- [What to do] Line by line, write out the material exactly.

- [Source data]
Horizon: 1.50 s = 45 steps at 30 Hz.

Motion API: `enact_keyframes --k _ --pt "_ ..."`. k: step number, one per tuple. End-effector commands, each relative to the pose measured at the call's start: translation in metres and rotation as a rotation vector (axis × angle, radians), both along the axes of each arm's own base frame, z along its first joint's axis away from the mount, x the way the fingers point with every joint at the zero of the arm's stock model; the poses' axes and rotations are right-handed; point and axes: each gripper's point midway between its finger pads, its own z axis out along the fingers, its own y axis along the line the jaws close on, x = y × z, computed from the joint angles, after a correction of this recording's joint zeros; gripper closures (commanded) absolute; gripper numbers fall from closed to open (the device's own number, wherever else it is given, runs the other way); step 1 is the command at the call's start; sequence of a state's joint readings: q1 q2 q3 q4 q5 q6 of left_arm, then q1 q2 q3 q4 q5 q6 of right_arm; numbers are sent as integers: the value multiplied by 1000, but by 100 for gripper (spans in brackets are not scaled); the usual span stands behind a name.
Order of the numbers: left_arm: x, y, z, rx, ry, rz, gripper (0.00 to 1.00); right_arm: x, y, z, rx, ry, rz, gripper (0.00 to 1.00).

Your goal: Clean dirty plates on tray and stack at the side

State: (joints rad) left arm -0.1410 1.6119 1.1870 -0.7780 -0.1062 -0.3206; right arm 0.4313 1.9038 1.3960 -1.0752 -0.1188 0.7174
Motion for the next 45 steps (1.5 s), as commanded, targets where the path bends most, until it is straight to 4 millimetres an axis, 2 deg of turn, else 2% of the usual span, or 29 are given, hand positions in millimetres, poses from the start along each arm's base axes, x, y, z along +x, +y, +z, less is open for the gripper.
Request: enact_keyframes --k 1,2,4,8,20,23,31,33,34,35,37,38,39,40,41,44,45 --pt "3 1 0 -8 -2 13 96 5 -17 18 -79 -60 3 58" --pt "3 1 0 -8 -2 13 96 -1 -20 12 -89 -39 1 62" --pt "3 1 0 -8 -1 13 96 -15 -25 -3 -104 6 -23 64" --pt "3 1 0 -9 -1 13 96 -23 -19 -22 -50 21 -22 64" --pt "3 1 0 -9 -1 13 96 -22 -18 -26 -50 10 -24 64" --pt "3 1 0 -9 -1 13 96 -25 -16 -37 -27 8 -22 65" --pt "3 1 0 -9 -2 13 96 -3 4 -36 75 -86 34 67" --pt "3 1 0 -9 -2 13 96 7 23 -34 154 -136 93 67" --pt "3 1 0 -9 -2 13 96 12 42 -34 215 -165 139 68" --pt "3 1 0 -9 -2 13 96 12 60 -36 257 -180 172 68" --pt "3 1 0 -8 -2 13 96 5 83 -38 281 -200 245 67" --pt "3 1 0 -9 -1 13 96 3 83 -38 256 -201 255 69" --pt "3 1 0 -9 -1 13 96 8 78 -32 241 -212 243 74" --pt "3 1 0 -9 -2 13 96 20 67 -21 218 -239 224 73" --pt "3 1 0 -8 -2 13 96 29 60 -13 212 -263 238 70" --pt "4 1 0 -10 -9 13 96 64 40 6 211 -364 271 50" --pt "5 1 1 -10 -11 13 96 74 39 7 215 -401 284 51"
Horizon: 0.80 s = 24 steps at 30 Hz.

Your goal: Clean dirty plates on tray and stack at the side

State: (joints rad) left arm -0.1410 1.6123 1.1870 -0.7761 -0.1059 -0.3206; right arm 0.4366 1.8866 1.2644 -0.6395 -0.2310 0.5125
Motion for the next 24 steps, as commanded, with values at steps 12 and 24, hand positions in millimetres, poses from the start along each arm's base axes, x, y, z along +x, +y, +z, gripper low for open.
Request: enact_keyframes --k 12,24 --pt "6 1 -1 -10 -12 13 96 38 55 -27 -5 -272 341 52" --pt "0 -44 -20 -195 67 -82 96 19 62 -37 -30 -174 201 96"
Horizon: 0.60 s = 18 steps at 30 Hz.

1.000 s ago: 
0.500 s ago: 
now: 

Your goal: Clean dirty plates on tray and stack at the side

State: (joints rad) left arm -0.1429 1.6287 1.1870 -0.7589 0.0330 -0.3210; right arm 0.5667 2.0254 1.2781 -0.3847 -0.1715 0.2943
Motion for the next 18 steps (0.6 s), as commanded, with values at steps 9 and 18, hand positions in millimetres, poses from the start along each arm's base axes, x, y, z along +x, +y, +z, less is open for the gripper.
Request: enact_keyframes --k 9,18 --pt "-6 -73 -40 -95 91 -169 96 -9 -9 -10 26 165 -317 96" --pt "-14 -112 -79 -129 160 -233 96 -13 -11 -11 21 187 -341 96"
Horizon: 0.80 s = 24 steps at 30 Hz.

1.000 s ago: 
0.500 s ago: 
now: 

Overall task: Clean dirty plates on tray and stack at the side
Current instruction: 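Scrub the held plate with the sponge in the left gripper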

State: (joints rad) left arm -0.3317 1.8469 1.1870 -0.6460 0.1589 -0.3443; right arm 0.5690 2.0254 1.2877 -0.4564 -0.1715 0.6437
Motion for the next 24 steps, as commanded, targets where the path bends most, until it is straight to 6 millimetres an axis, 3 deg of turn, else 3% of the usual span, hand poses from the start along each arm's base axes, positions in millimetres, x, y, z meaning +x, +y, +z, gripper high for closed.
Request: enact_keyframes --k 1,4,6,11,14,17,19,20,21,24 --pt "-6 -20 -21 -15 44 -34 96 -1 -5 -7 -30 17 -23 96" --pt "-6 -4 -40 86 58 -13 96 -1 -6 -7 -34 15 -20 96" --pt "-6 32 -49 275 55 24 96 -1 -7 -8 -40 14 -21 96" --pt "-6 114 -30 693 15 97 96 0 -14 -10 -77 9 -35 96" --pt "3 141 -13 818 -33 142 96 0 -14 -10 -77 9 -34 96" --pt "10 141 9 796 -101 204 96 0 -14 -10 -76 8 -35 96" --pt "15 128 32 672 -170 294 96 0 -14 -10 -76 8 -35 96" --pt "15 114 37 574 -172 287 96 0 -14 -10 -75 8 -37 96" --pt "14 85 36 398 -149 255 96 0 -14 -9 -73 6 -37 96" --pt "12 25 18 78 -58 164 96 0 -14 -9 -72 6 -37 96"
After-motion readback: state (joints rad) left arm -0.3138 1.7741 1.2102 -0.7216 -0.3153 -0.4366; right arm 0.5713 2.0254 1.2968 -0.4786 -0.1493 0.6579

- [Finished exercise]
Horizon: 1.50 s = 45 steps at 30 Hz.

Motion API: `enact_keyframes --k _ --pt "_ ..."`. k: step number, one per tuple. End-effector commands, each relative to the pose measured at the call's start: translation in metres and rotation as a rotation vector (axis × angle, radians), both along the axes of each arm's own base frame, z along its first joint's axis away from the mount, x the way the fingers point with every joint at the zero of the arm's stock model; the poses' axes and rotations are right-handed; point and axes: each gripper's point midway between its finger pads, its own z axis out along the fingers, its own y axis along the line the jaws close on, x = y × z, computed from the joint angles, after a correction of this recording's joint zeros; gripper closures (commanded) absolute; gripper numbers fall from closed to open (the device's own number, wherever else it is given, runs the other way); step 1 is the command at the call's start; sequence of a state's joint readings: q1 q2 q3 q4 q5 q6 of left_arm, then q1 q2 q3 q4 q5 q6 of right_arm; numbers are sent as integers: the value multiplied by 1000, but by 100 for gripper (spans in brackets are not scaled); the usual span stands behind a name.
Order of the numbers: left_arm: x, y, z, rx, ry, rz, gripper (0.00 to 1.00); right_arm: x, y, z, rx, ry, rz, gripper (0.00 to 1.00).

Your goal: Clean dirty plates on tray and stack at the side

State: (joints rad) left arm -0.1410 1.6119 1.1870 -0.7780 -0.1062 -0.3206; right arm 0.4313 1.9038 1.3960 -1.0752 -0.1188 0.7174
Motion for the next 45 steps (1.5 s), as commanded, targets where the path bends most, until it is straight to 4 millimetres an axis, 2 deg of turn, else 2% of the usual span, or 29 are given, hand positions in millimetres, poses from the start along each arm's base axes, x, y, z along +x, +y, +z, less is open for the gripper.
Request: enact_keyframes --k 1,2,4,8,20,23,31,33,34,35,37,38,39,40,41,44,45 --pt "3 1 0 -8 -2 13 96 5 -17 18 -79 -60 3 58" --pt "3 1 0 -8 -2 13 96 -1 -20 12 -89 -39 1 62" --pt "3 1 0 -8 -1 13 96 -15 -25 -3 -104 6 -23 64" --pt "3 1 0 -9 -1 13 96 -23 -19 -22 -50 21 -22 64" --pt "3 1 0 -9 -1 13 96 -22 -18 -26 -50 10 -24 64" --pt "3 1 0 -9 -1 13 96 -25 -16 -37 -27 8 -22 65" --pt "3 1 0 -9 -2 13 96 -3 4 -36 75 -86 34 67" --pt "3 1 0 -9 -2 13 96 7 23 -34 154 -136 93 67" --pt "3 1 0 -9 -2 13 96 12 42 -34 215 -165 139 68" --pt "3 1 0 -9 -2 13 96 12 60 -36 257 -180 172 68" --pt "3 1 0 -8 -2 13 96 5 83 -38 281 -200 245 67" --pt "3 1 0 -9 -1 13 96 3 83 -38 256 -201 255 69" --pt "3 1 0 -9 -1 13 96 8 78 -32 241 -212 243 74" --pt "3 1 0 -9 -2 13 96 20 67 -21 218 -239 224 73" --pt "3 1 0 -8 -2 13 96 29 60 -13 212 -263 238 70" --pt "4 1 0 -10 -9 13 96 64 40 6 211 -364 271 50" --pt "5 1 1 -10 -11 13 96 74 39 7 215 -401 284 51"
Horizon: 0.80 s = 24 steps at 30 Hz.

Your goal: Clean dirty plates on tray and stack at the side

State: (joints rad) left arm -0.1410 1.6123 1.1870 -0.7761 -0.1059 -0.3206; right arm 0.4366 1.8866 1.2644 -0.6395 -0.2310 0.5125
Motion for the next 24 steps, as commanded, with values at steps 12 and 24, hand positions in millimetres, poses from the start along each arm's base axes, x, y, z along +x, +y, +z, gripper low for open.
Request: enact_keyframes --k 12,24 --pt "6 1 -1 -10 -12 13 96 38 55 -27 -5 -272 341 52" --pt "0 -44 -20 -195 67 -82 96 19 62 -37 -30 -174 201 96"
Horizon: 0.60 s = 18 steps at 30 Hz.

1.000 s ago: 
0.500 s ago: 
now: 

Your goal: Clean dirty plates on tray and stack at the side

State: (joints rad) left arm -0.1429 1.6287 1.1870 -0.7589 0.0330 -0.3210; right arm 0.5667 2.0254 1.2781 -0.3847 -0.1715 0.2943
Motion for the next 18 steps (0.6 s), as commanded, with values at steps 9 and 18, hand positions in millimetres, poses from the start along each arm's base axes, x, y, z along +x, +y, +z, less is open for the gripper.
Request: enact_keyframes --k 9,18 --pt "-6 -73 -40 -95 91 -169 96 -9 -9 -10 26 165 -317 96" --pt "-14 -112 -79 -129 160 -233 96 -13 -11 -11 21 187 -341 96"
Horizon: 0.80 s = 24 steps at 30 Hz.

1.000 s ago: 
0.500 s ago: 
now: 

Overall task: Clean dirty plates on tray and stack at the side
Current instruction: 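Scrub the held plate with the sponge in the left gripper
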
State: (joints rad) left arm -0.3317 1.8469 1.1870 -0.6460 0.1589 -0.3443; right arm 0.5690 2.0254 1.2877 -0.4564 -0.1715 0.6437
Motion for the next 24 steps, as commanded, targets where the path bends most, until it is straight to 6 millimetres an axis, 3 deg of turn, else 3% of the usual span, hand poses from the start along each arm's base axes, positions in millimetres, x, y, z meaning +x, +y, +z, gripper high for closed.
Request: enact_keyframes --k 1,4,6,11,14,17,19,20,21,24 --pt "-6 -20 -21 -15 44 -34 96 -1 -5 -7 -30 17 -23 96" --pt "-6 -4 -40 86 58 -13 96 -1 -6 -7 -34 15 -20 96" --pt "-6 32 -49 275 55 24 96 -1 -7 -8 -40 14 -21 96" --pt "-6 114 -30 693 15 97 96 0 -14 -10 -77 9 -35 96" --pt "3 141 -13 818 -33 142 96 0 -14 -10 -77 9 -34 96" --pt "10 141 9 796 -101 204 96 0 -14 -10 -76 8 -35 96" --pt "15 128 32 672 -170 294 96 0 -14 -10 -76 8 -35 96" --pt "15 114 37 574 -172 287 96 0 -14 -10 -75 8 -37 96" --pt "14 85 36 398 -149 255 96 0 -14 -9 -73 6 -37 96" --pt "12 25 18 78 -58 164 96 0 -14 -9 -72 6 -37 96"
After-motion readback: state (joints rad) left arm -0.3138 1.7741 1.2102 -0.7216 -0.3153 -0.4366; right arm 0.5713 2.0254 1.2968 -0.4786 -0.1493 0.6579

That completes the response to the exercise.